# [Task prompt]
Among the entries below, find every line that contains the string "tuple", then copy it.

─── Provided records

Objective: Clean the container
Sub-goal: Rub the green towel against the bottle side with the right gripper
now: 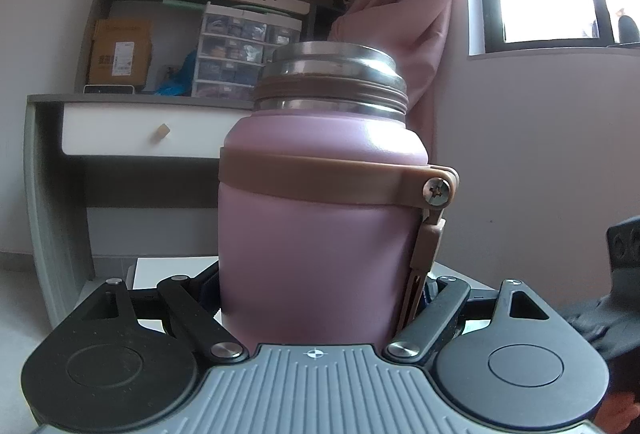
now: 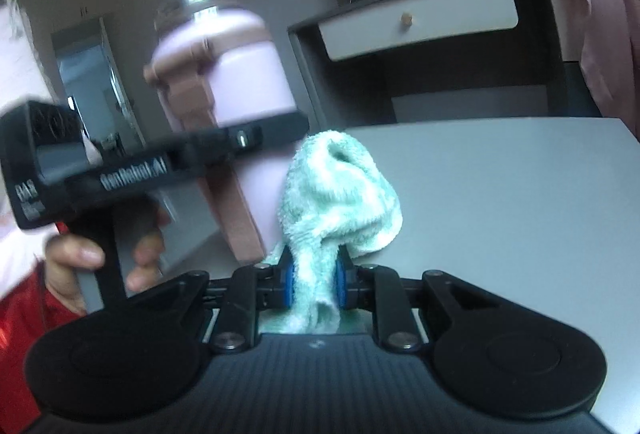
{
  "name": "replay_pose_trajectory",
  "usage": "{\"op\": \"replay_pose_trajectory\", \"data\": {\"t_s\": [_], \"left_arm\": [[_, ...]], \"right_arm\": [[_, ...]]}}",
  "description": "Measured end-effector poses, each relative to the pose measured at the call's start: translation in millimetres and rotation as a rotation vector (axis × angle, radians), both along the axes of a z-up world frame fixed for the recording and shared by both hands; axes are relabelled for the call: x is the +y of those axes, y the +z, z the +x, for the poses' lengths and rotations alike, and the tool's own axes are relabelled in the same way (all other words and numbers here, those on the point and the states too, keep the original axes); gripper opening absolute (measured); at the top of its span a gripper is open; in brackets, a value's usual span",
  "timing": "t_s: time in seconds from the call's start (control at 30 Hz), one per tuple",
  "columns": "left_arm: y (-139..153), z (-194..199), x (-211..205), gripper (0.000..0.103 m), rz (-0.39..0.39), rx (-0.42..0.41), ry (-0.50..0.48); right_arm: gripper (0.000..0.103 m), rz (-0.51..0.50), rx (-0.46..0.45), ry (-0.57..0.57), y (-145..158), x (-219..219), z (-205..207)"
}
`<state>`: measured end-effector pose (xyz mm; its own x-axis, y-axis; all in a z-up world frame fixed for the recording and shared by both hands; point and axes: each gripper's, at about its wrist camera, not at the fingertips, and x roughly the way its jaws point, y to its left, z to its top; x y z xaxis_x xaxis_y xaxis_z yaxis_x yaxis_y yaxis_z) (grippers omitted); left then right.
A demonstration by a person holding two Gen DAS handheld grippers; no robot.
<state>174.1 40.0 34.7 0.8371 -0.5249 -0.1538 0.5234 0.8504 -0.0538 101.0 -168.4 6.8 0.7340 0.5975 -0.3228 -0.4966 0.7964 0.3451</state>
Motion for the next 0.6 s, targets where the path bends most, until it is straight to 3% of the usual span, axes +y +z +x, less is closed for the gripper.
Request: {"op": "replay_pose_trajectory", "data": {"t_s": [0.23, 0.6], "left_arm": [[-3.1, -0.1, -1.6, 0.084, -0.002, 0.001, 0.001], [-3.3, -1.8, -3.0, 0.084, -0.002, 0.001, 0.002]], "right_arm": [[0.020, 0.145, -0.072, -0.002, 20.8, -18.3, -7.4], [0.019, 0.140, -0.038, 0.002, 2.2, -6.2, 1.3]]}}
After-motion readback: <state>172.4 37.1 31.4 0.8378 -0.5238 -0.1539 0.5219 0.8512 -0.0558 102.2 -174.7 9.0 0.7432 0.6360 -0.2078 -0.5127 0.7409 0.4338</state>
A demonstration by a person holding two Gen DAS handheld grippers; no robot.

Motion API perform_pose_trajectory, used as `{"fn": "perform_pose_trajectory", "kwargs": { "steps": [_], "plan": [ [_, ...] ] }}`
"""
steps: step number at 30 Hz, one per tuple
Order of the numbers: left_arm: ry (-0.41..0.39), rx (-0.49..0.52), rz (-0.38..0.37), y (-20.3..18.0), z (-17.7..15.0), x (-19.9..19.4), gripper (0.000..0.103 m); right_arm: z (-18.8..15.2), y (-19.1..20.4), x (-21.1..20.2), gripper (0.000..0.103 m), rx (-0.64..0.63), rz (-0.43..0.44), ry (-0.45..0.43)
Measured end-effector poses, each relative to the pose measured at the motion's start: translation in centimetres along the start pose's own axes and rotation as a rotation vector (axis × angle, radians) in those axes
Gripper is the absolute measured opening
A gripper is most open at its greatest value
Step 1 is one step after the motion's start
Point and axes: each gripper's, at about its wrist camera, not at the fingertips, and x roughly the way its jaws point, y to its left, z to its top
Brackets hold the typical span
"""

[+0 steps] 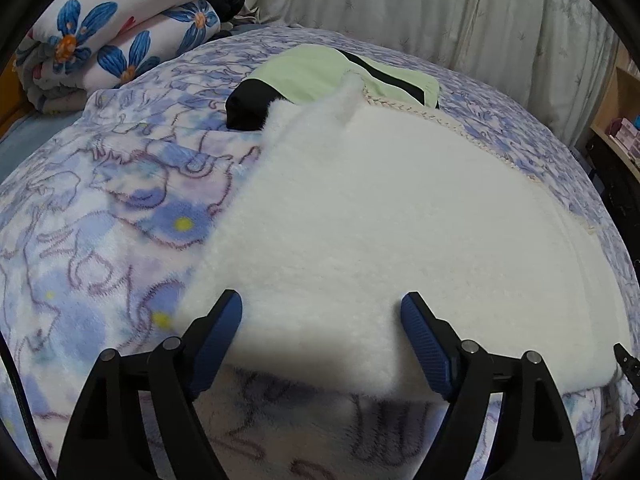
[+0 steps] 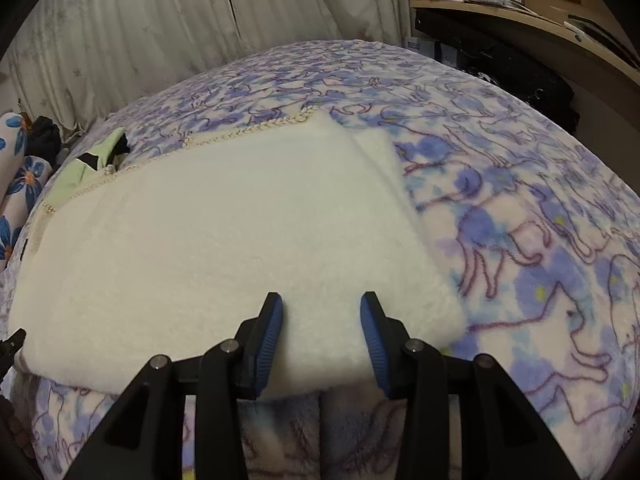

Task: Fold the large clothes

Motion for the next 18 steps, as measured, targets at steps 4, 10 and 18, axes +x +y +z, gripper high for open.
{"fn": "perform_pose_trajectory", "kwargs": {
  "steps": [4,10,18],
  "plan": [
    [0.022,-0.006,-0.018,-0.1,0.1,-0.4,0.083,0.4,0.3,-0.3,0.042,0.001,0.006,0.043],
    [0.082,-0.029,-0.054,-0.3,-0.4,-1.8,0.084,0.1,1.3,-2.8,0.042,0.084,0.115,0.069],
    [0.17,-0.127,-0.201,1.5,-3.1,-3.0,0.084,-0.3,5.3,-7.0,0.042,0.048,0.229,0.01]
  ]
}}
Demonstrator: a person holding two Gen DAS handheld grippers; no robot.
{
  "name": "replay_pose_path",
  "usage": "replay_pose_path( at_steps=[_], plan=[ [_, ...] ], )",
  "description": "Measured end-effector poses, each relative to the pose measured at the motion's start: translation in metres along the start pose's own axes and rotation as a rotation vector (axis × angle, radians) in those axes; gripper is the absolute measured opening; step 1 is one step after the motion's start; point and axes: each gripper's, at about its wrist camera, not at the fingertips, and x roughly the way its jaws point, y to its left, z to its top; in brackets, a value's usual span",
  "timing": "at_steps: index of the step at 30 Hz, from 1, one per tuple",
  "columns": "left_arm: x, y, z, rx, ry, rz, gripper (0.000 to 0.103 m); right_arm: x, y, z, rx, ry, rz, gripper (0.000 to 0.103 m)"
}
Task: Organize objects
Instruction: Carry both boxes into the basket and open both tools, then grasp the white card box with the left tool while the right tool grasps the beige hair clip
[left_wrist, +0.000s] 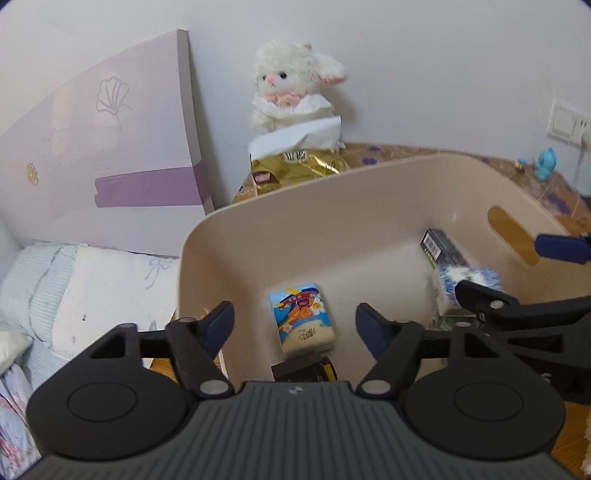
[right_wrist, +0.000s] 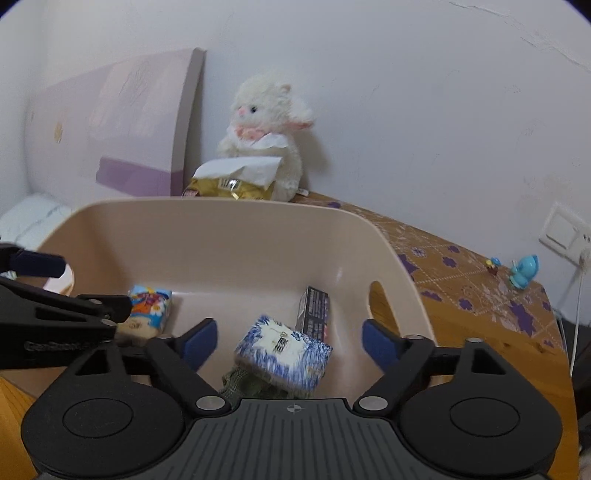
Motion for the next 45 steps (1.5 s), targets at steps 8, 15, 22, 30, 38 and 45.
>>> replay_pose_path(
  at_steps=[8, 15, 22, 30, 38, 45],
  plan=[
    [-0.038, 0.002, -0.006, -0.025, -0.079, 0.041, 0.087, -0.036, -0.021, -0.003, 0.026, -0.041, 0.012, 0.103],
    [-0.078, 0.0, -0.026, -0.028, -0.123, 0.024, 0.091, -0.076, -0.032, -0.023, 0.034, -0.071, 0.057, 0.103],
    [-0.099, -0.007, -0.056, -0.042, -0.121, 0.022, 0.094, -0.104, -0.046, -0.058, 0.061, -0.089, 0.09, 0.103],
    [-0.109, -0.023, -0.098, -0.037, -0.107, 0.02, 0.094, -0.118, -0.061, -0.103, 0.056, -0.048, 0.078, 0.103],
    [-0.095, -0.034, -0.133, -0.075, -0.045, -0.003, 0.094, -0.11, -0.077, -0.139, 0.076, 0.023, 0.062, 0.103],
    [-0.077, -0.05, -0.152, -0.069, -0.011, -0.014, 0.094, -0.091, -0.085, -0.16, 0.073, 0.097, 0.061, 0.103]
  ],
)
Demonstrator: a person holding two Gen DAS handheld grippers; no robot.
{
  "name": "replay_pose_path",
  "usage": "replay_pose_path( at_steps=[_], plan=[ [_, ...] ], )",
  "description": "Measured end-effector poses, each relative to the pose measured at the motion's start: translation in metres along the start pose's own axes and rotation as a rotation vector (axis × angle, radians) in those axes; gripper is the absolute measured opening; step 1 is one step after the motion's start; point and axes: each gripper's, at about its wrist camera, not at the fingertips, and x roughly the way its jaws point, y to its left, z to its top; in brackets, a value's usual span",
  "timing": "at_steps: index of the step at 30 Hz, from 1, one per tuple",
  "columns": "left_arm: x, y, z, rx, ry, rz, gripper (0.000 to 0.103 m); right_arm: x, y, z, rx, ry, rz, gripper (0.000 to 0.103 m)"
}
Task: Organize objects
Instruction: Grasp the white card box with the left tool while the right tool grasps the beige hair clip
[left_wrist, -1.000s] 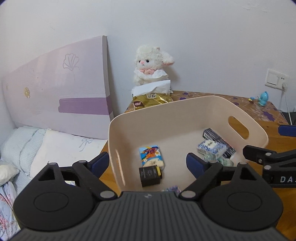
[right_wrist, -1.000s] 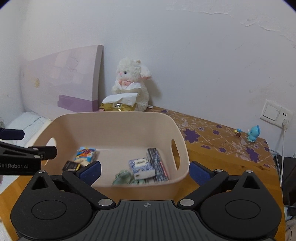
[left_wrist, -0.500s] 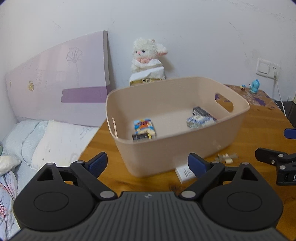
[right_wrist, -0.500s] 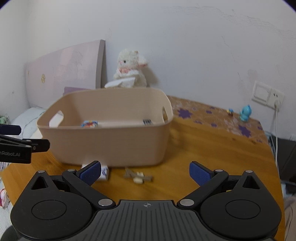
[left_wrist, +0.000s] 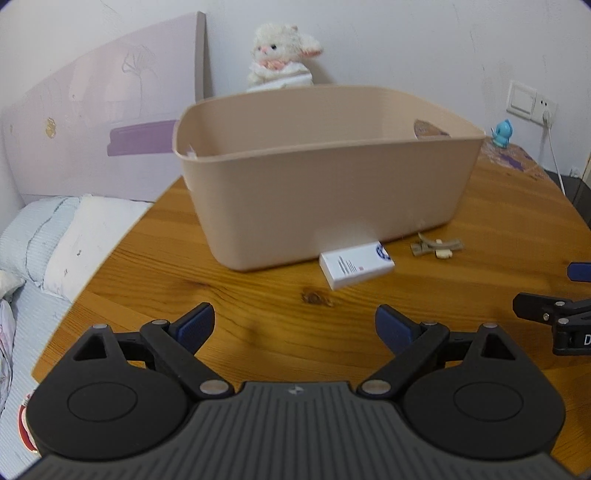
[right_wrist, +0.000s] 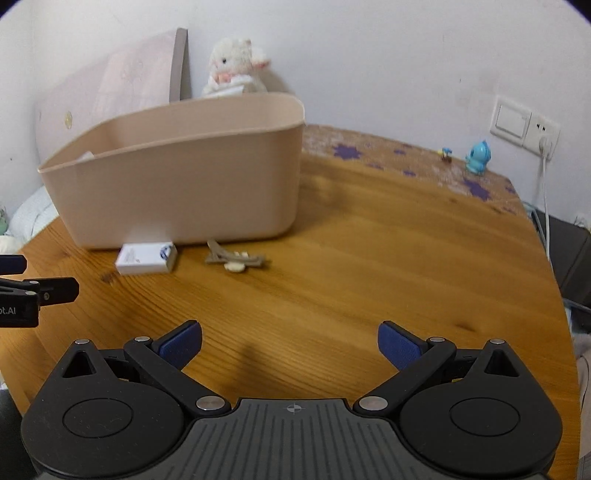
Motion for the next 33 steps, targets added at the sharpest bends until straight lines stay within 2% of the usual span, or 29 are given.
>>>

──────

# [Written response]
  "timing": "t_s: time in seconds from the call's start (control at 30 Hz), one per tuple",
steps: step number at 30 Hz, one per tuple
  "timing": "at_steps: index of the step at 30 Hz, from 1, one per tuple",
  "timing": "at_steps: index of the step at 30 Hz, from 1, one per tuple",

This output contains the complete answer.